Which hash function should you use?
On this page
The naive answer is “SHA-256.” It’s right about 70% of the time. The other 30% it’s catastrophically wrong — either far overkill, or dangerously underkill, depending on what you’re hashing and why.
This is the practical decision tree, with the why behind each recommendation.
Step 1: are you hashing for security?
Two very different categories. The mistake of treating them as one breaks production roughly weekly.
Non-security hashing: ETags, deduplication, content addressing, Bloom filters, fingerprints, cache keys, sharding. The goal is “two identical inputs produce identical hashes; two different inputs almost always produce different hashes.” An attacker is not in your threat model.

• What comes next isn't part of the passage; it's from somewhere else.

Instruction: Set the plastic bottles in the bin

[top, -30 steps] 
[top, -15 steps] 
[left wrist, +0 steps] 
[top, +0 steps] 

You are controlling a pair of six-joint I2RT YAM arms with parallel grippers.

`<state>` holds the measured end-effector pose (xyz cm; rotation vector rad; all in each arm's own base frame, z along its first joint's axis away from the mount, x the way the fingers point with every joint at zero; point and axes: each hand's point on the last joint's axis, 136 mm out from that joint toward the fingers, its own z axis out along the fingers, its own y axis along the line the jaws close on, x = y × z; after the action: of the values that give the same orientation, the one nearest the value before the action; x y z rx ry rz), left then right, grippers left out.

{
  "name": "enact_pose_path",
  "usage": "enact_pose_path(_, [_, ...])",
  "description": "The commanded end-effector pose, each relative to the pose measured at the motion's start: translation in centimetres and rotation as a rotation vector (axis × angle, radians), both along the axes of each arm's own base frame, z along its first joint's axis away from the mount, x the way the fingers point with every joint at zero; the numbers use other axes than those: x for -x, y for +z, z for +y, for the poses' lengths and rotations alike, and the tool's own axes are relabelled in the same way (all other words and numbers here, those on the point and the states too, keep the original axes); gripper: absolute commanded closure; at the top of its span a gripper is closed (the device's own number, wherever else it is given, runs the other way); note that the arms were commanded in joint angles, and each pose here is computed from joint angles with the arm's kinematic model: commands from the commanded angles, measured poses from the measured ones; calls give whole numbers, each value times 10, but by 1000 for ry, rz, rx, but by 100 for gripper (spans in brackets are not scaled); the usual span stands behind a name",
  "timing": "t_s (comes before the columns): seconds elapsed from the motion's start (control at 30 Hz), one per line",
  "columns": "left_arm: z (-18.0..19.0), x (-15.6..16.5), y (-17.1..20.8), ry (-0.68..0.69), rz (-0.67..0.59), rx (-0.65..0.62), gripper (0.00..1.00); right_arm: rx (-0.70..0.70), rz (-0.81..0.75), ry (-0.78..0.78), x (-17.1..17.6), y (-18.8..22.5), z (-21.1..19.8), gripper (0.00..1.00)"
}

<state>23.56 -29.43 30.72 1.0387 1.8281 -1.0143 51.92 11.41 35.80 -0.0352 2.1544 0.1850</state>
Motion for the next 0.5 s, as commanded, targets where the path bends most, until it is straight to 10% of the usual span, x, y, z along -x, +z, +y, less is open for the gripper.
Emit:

Security hashing: signatures, integrity verification against a malicious actor, password storage, message authentication. An attacker is actively trying to find collisions or recover the input.
If you’re not sure: when an attacker finds two inputs with the same hash, does that hurt you? If yes, you’re in security mode.
Non-security: pick by performance and ergonomics
For non-security work, MD5 is genuinely fine. So is SHA-1. So is the xxhash family. Pick by speed and convenience, not strength.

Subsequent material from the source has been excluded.